§ **Task**: Give back the full data character for character.

§ **Information shown**:
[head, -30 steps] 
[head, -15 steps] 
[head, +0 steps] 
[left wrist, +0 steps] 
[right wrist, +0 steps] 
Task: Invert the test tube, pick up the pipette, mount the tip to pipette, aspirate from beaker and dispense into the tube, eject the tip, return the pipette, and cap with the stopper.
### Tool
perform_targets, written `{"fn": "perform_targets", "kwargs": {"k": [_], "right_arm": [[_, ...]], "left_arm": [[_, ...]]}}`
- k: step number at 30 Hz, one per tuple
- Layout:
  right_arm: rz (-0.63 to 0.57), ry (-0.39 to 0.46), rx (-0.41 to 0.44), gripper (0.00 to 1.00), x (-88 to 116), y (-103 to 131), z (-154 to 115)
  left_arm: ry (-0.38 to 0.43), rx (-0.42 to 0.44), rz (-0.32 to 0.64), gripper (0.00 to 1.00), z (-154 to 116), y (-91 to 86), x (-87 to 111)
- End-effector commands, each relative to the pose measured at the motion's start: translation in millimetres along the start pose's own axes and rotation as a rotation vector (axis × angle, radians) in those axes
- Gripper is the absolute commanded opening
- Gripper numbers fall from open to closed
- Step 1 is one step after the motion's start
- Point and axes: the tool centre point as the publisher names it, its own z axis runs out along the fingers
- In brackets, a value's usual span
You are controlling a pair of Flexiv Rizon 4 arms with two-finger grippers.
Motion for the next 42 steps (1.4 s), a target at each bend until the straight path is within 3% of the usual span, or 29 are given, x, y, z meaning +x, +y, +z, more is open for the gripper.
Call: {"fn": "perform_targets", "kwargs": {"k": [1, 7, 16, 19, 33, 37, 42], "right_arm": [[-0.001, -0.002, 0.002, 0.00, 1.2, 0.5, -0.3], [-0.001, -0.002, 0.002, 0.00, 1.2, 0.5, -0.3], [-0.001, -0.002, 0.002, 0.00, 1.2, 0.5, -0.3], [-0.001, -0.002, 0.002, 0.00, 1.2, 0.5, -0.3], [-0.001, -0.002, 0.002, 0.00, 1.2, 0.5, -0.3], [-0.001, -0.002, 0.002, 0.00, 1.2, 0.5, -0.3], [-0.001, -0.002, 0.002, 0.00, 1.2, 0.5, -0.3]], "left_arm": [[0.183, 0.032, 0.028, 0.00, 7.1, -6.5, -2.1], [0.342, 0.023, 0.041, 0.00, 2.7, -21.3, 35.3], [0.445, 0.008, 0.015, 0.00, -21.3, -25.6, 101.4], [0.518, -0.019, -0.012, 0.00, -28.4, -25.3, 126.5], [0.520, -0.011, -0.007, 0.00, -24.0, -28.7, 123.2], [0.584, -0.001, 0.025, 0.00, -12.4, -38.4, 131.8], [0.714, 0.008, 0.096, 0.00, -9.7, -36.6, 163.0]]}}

§ **Exercise result**:
[head, -30 steps] 
[head, -15 steps] 
[head, +0 steps] 
[left wrist, +0 steps] 
[right wrist, +0 steps] 
Task: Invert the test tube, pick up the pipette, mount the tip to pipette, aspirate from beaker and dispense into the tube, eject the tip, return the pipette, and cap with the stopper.
### Tool
perform_targets, written `{"fn": "perform_targets", "kwargs": {"k": [_], "right_arm": [[_, ...]], "left_arm": [[_, ...]]}}`
- k: step number at 30 Hz, one per tuple
- Layout:
  right_arm: rz (-0.63 to 0.57), ry (-0.39 to 0.46), rx (-0.41 to 0.44), gripper (0.00 to 1.00), x (-88 to 116), y (-103 to 131), z (-154 to 115)
  left_arm: ry (-0.38 to 0.43), rx (-0.42 to 0.44), rz (-0.32 to 0.64), gripper (0.00 to 1.00), z (-154 to 116), y (-91 to 86), x (-87 to 111)
- End-effector commands, each relative to the pose measured at the motion's start: translation in millimetres along the start pose's own axes and rotation as a rotation vector (axis × angle, radians) in those axes
- Gripper is the absolute commanded opening
- Gripper numbers fall from open to closed
- Step 1 is one step after the motion's start
- Point and axes: the tool centre point as the publisher names it, its own z axis runs out along the fingers
- In brackets, a value's usual span
You are controlling a pair of Flexiv Rizon 4 arms with two-finger grippers.
Motion for the next 42 steps (1.4 s), a target at each bend until the straight path is within 3% of the usual span, or 29 are given, x, y, z meaning +x, +y, +z, more is open for the gripper.
Call: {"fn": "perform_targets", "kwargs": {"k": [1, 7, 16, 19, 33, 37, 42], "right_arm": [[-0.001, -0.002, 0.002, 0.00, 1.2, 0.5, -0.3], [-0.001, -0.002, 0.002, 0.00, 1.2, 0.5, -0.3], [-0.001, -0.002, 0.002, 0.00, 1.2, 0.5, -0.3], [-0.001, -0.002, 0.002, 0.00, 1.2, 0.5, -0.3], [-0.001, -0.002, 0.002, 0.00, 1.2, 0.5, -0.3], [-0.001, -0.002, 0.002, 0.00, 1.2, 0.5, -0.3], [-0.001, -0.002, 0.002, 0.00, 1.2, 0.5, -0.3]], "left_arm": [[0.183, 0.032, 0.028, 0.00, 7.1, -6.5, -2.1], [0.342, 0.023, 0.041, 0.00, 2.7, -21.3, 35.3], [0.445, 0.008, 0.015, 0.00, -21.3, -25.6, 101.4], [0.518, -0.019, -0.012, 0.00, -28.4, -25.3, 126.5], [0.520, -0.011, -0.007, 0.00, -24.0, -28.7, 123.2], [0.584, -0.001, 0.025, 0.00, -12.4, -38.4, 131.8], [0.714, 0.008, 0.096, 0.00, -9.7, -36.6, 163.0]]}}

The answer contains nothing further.